======== DATA SUPPLIED ========

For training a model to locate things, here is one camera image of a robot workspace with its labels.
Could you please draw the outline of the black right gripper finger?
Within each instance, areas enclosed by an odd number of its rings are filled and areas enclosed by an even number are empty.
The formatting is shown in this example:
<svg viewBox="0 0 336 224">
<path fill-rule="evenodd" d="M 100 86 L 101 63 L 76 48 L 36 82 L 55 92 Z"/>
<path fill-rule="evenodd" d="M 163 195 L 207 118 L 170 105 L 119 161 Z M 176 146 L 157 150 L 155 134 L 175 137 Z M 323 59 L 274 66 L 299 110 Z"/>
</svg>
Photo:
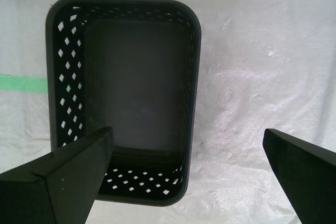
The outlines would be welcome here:
<svg viewBox="0 0 336 224">
<path fill-rule="evenodd" d="M 103 127 L 1 174 L 1 223 L 85 223 L 113 150 Z"/>
<path fill-rule="evenodd" d="M 335 223 L 335 153 L 275 129 L 263 148 L 302 223 Z"/>
</svg>

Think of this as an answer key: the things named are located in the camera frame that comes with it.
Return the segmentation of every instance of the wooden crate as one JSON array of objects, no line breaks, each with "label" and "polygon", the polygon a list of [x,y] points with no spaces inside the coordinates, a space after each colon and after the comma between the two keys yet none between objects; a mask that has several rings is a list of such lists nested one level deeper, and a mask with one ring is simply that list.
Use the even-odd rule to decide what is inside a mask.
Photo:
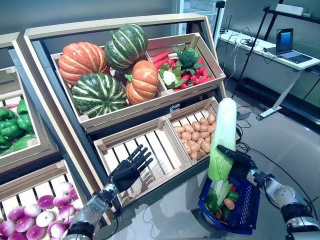
[{"label": "wooden crate", "polygon": [[[209,114],[213,114],[215,116],[215,120],[217,120],[217,113],[218,113],[218,102],[214,97],[208,98],[206,100],[197,102],[193,105],[184,107],[178,111],[173,113],[169,113],[166,115],[168,121],[171,123],[171,128],[174,131],[175,126],[184,126],[186,124],[192,124],[194,121],[198,121],[201,118],[207,118]],[[180,142],[178,135],[174,134],[176,140],[178,140],[179,145],[182,147],[182,143]],[[236,133],[235,139],[239,139],[239,135]],[[210,154],[208,153],[200,160],[194,160],[189,157],[184,147],[183,151],[187,155],[187,158],[191,161],[193,165],[197,164],[198,162],[207,158]]]},{"label": "wooden crate", "polygon": [[[124,122],[129,119],[138,117],[140,115],[150,113],[154,110],[173,105],[175,103],[203,94],[205,92],[208,92],[220,86],[219,84],[225,78],[225,75],[222,72],[221,68],[219,67],[219,64],[216,62],[213,54],[210,52],[205,42],[202,40],[202,38],[198,33],[150,39],[148,41],[149,50],[147,50],[149,54],[146,53],[146,59],[151,61],[150,54],[151,56],[154,56],[158,53],[158,51],[164,52],[167,49],[167,48],[164,48],[165,46],[167,46],[165,44],[168,44],[168,43],[172,47],[181,45],[181,44],[184,44],[184,46],[194,47],[196,51],[199,52],[199,55],[202,56],[204,59],[206,59],[204,64],[206,65],[207,69],[210,69],[210,72],[213,72],[213,74],[216,76],[216,79],[213,81],[195,86],[193,88],[185,89],[184,91],[181,91],[181,92],[174,92],[172,89],[167,90],[163,81],[158,76],[159,85],[158,85],[158,93],[156,98],[146,102],[136,104],[136,105],[127,106],[117,111],[109,112],[107,114],[99,115],[93,118],[89,118],[87,115],[81,115],[81,113],[76,109],[74,103],[72,102],[71,86],[63,80],[59,72],[58,61],[63,53],[60,52],[60,53],[51,54],[51,59],[55,67],[55,72],[58,75],[58,78],[67,95],[70,105],[79,123],[83,126],[83,128],[86,130],[87,133],[91,133],[96,130],[109,127],[117,123]],[[154,48],[157,45],[159,48],[160,47],[162,48],[160,50],[154,50]]]},{"label": "wooden crate", "polygon": [[152,57],[164,52],[175,53],[173,49],[174,47],[177,47],[181,51],[184,48],[194,49],[198,53],[199,57],[203,59],[202,63],[208,75],[212,74],[215,79],[199,85],[188,87],[178,92],[174,92],[173,89],[166,88],[163,80],[159,76],[161,88],[165,89],[165,92],[161,93],[162,95],[175,95],[176,97],[183,97],[187,95],[193,97],[193,93],[197,93],[203,90],[210,91],[223,84],[222,81],[225,79],[226,75],[220,68],[219,63],[217,62],[214,55],[211,53],[199,33],[149,39],[148,48],[146,51],[148,60],[152,62]]},{"label": "wooden crate", "polygon": [[165,116],[94,141],[108,175],[140,144],[148,147],[153,161],[128,191],[118,194],[122,206],[134,202],[191,167]]},{"label": "wooden crate", "polygon": [[[7,170],[55,153],[57,151],[57,146],[52,137],[48,134],[31,99],[25,93],[16,67],[13,66],[0,69],[0,79],[0,107],[3,105],[18,104],[23,97],[36,136],[36,141],[31,140],[28,142],[29,147],[0,156],[0,173],[3,173]],[[11,110],[18,115],[17,107],[11,108]]]},{"label": "wooden crate", "polygon": [[[62,182],[70,182],[79,199],[82,199],[81,201],[84,203],[84,198],[78,192],[66,162],[62,160],[0,185],[0,218],[7,220],[7,214],[13,207],[36,204],[37,200],[44,195],[56,196],[59,193],[58,184]],[[57,207],[50,209],[50,211],[58,216],[59,209]],[[49,239],[48,234],[42,238],[42,240]]]}]

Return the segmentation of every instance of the green bell pepper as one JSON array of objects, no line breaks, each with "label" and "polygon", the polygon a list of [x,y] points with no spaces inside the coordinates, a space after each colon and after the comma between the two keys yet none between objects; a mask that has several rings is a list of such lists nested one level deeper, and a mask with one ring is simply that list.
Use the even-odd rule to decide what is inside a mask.
[{"label": "green bell pepper", "polygon": [[13,111],[6,109],[4,106],[0,107],[0,121],[15,119],[16,115]]},{"label": "green bell pepper", "polygon": [[26,130],[27,132],[35,132],[34,128],[32,127],[32,122],[28,113],[20,115],[16,121],[20,128]]},{"label": "green bell pepper", "polygon": [[27,105],[24,99],[20,100],[16,112],[19,114],[19,116],[28,113]]},{"label": "green bell pepper", "polygon": [[25,133],[16,119],[0,121],[0,134],[7,138],[15,138]]},{"label": "green bell pepper", "polygon": [[239,194],[236,191],[229,191],[226,197],[235,203],[239,198]]},{"label": "green bell pepper", "polygon": [[22,138],[17,140],[10,148],[8,148],[2,154],[0,154],[0,157],[28,147],[28,141],[35,138],[36,136],[33,133],[23,136]]},{"label": "green bell pepper", "polygon": [[0,134],[0,154],[10,148],[11,145],[11,142]]}]

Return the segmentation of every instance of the laptop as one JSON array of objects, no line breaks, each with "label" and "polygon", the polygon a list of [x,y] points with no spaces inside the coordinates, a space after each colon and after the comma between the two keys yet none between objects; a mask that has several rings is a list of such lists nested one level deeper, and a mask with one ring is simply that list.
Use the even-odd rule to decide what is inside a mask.
[{"label": "laptop", "polygon": [[276,31],[275,55],[296,64],[300,64],[312,59],[312,57],[293,51],[294,29],[278,29]]}]

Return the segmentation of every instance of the shopping basket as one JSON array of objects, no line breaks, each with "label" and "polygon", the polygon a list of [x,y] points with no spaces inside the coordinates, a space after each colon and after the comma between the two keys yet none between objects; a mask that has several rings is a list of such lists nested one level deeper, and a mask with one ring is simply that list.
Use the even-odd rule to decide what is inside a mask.
[{"label": "shopping basket", "polygon": [[212,184],[209,177],[206,177],[199,196],[198,205],[202,210],[201,215],[206,223],[213,228],[235,234],[251,235],[253,229],[256,229],[260,192],[248,180],[237,179],[232,174],[229,174],[228,181],[235,186],[239,199],[235,202],[235,208],[226,222],[227,225],[217,220],[205,207],[206,198]]}]

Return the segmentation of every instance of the pumpkin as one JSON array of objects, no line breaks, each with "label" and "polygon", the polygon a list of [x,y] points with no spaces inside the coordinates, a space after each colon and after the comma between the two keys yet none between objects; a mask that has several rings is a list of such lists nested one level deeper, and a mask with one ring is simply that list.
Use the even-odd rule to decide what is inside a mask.
[{"label": "pumpkin", "polygon": [[105,44],[107,64],[117,71],[132,67],[147,50],[148,39],[137,24],[126,24],[111,33],[112,39]]},{"label": "pumpkin", "polygon": [[125,87],[114,77],[103,73],[84,74],[71,89],[75,108],[93,118],[126,106]]},{"label": "pumpkin", "polygon": [[138,61],[132,75],[125,75],[128,79],[126,95],[130,104],[139,104],[154,99],[158,90],[158,71],[156,67],[146,61]]},{"label": "pumpkin", "polygon": [[71,86],[83,74],[110,74],[103,49],[90,42],[71,43],[65,46],[58,65],[62,78]]}]

========

• INSTRUCTIONS TO FOLLOW
Please go through the material and return each line where the word "things" appears.

• YOUR SOLUTION
For training a model to locate things, here is one camera image of a robot workspace with its labels.
Think of this as an answer key: the things named are located in the camera frame that comes with it.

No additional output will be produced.